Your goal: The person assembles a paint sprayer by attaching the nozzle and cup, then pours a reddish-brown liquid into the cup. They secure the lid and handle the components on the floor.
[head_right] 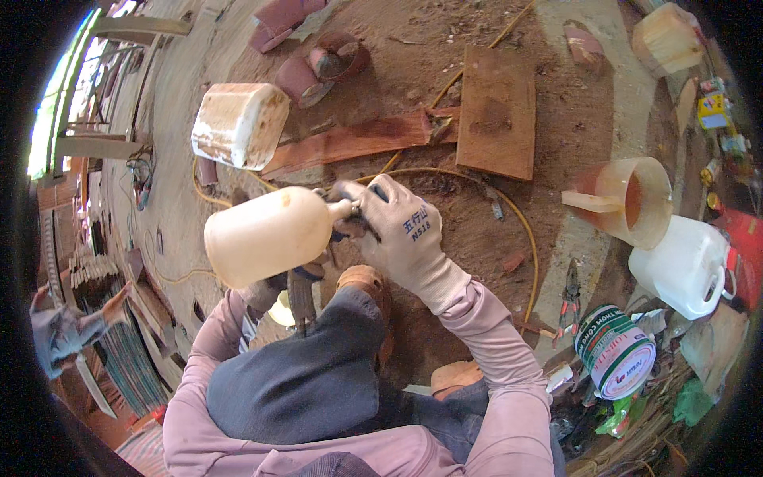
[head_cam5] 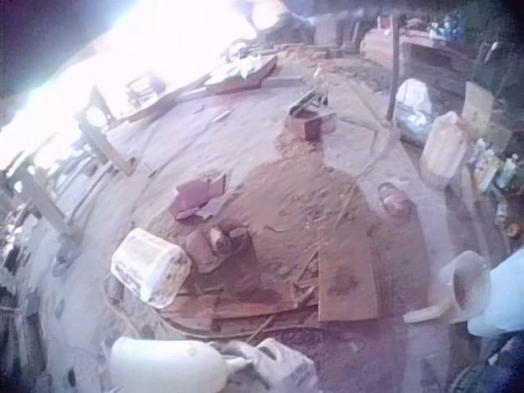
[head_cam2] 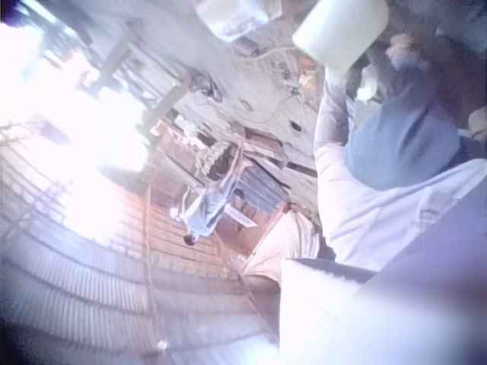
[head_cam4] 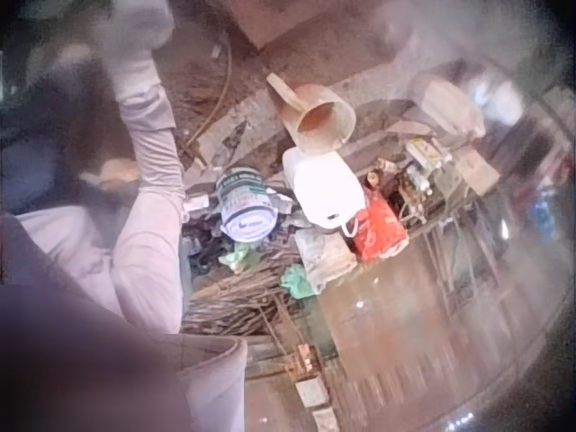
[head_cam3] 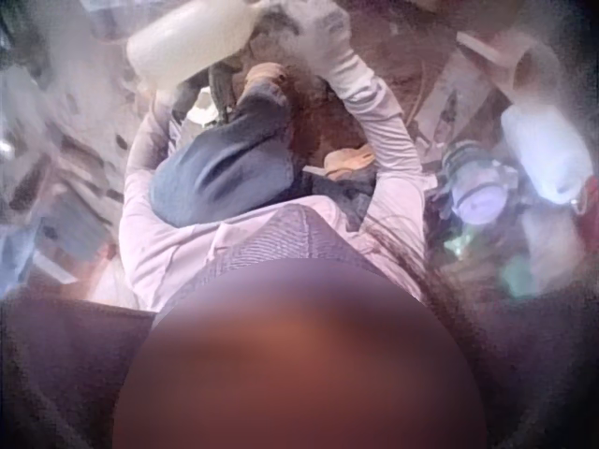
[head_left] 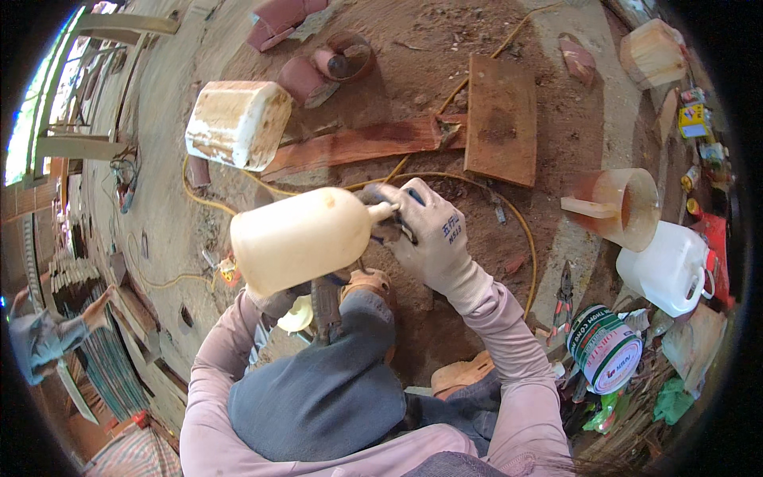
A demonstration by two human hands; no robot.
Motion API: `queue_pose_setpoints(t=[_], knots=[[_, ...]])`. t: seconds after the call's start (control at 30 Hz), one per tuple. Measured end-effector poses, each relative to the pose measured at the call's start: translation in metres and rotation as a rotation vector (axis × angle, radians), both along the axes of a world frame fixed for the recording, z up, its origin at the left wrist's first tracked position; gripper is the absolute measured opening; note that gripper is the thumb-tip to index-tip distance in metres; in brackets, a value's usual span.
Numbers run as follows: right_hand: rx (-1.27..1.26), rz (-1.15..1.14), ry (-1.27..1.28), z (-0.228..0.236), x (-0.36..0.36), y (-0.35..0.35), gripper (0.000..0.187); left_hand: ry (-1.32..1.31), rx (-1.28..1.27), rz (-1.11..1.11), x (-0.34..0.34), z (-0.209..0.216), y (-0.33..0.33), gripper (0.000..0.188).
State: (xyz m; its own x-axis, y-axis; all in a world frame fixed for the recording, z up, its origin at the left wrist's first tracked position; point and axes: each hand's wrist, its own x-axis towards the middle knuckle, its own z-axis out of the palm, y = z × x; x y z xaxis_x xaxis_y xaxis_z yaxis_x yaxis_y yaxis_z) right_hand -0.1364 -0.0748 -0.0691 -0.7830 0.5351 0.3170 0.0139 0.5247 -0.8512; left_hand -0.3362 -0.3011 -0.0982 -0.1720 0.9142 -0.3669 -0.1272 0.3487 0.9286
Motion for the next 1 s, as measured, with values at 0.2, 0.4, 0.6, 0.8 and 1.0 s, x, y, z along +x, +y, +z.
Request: queue_pose_setpoints(t=[0.2, 0.4, 0.6, 0.8, 1.0], knots=[[0.148, 0.028, 0.084, 0.011, 0.010, 0.014, 0.041, 0.009, 0.048, -0.158, 0.016, 0.002, 0.018, 0.051], [0.145, -0.037, 0.045, 0.011, 0.017, 0.011, 0.027, 0.048, 0.010, -0.125, 0.018, -0.001, 0.006, 0.048], [0.276, 0.125, -0.094, 0.010, 0.029, 0.014, 0.029, 0.099, -0.026, -0.073, 0.003, -0.017, 0.000, 0.046], [0.259, 0.180, -0.111, 0.021, 0.043, 0.015, 0.027, 0.231, -0.069, -0.206, 0.005, -0.005, 0.021, 0.044], [0.281, 0.242, -0.140, 0.026, 0.058, 0.014, 0.030, 0.248, 0.035, -0.169, 0.025, 0.054, 0.034, 0.052]])
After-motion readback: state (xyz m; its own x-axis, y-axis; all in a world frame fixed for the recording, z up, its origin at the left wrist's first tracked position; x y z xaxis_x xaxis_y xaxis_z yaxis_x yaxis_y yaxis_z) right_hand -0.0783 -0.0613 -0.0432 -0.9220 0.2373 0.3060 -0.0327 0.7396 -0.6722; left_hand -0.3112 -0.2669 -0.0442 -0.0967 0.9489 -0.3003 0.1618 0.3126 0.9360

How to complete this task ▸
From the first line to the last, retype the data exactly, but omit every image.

Response to this task ▸
Your goal: The person assembles a paint sprayer by attaching the nozzle and cup, then pours a reddish-brown liquid into the cup. They secure the lid and handle the components on the floor.
[head_right] 
[head_cam5] 
[head_cam2] 
[head_cam4] 
[head_cam3] 
[head_left] 
A demonstration by two human hands; no robot.
Motion API: `queue_pose_setpoints(t=[_], knots=[[_, ...]])`. t: seconds after the call's start (control at 30 Hz), one per tuple. Measured end-effector poses, each relative to the pose measured at the call's start: translation in metres and rotation as a rotation vector (axis × angle, radians), both along the axes of a world frame fixed for the recording, z up, its origin at the left wrist's first tracked position; gripper is the absolute measured opening; note that gripper is the thumb-tip to index-tip distance in metres; in brackets, a value's usual span.
Numbers run as follows: right_hand: rx (-1.27..1.26), rz (-1.15..1.14), ry (-1.27..1.28), z (-0.228..0.236), x (-0.36..0.36), y (-0.35..0.35), gripper (0.000..0.187); left_hand: ry (-1.32..1.31), rx (-1.28..1.27), rz (-1.11..1.11), x (-0.34..0.34), z (-0.209..0.216), y (-0.33..0.33), gripper (0.000..0.188).
State: (xyz m; its own x-axis, y-axis; all in a world frame fixed for the recording, z up, its origin at the left wrist's first tracked position; point and axes: each hand's wrist, its own x-axis towards the middle knuckle, its own z-axis out of the palm, y = z × x; x y z xaxis_x xaxis_y xaxis_z yaxis_x yaxis_y yaxis_z) right_hand -0.1364 -0.0748 -0.0691 -0.7830 0.5351 0.3170 0.0139 0.5247 -0.8512; left_hand -0.3362 -0.3011 -0.0982 -0.1720 0.9142 -0.3669 -0.1272 0.3487 0.9286
Motion for the next 1 s, as measured, with values at 0.2, 0.4, 0.6, 0.8 and 1.0 s, x, y, z along +x, +y, +z.
Request: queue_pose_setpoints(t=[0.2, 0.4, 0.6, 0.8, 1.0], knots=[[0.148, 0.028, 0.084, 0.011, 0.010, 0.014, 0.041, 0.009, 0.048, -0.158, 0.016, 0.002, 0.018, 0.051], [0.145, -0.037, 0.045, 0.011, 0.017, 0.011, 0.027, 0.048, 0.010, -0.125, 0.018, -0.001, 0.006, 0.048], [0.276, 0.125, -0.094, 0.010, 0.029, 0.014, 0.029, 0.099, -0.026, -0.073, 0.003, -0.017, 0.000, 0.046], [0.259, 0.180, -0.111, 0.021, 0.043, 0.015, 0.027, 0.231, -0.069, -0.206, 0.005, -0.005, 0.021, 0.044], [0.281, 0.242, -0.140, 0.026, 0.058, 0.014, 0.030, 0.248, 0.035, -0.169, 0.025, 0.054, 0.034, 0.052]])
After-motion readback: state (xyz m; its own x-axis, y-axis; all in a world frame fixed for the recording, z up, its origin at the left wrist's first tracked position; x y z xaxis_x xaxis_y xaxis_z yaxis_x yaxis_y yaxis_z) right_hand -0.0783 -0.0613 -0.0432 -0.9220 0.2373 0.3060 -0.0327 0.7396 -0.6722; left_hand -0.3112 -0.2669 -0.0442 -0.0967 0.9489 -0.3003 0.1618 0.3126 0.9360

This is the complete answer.